Gazelle is a low-latency, scalable system that enables privacy-preserving neural network inference by combining homomorphic encryption and garbled circuits, significantly outperforming previous methods in speed.

Contribution

The paper introduces Gazelle, a novel framework that integrates homomorphic encryption and garbled circuits for efficient secure neural network inference.

Findings

Outperforms existing systems like MiniONN and Chameleon by 20-30 times in runtime

Achieves three orders of magnitude faster online inference than CryptoNets

Demonstrates practical secure inference on benchmark datasets MNIST and CIFAR-10

Abstract

The growing popularity of cloud-based machine learning raises a natural question about the privacy guarantees that can be provided in such a setting. Our work tackles this problem in the context where a client wishes to classify private images using a convolutional neural network (CNN) trained by a server.
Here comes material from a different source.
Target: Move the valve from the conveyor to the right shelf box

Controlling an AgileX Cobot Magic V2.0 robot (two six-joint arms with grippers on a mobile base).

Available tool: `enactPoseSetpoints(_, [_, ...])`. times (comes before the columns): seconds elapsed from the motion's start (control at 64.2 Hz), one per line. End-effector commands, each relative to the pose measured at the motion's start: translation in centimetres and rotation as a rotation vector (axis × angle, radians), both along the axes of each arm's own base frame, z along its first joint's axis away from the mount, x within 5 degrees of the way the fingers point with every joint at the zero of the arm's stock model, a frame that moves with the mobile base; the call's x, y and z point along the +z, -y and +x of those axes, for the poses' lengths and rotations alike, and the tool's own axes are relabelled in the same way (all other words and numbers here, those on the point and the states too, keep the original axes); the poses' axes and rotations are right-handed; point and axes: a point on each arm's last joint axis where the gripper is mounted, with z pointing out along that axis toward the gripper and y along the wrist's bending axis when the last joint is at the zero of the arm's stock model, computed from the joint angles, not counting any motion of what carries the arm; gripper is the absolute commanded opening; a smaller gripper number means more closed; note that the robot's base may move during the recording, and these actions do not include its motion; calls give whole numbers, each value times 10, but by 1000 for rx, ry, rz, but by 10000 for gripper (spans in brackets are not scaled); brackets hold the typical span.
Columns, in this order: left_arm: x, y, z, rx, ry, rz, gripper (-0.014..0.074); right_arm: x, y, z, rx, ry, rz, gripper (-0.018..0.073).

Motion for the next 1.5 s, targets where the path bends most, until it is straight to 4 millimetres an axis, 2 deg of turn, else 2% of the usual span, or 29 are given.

Our goal is to build efficient protocols whereby the client can acquire the classification result without revealing their input to the server, while guaranteeing the privacy of the server's neural network. To this end, we design Gazelle, a scalable and low-latency system for secure neural network inference, using an intricate combination of homomorphic encryption and traditional two-party computation techniques (such as garbled circuits). Gazelle makes three contributions. First, we design the Gazelle homomorphic encryption library which provides fast algorithms for basic homomorphic operations such as SIMD (single instruction multiple data) addition, SIMD multiplication and ciphertext permutation. Second, we implement the Gazelle homomorphic linear algebra kernels which map neural network layers to optimized homomorphic matrix-vector multiplication and convolution routines. Third, we design optimized encryption switching protocols which seamlessly convert between homomorphic and garbled circuit encodings to enable implementation of complete neural network inference. We evaluate our protocols on benchmark neural networks trained on the MNIST and CIFAR-10 datasets and show that Gazelle outperforms the best existing systems such as MiniONN (ACM CCS 2017) by 20 times and Chameleon (Crypto Eprint 2017/1164) by 30 times in online runtime. Similarly when compared with fully homomorphic approaches like CryptoNets (ICML 2016) we demonstrate three orders of magnitude faster online run-time.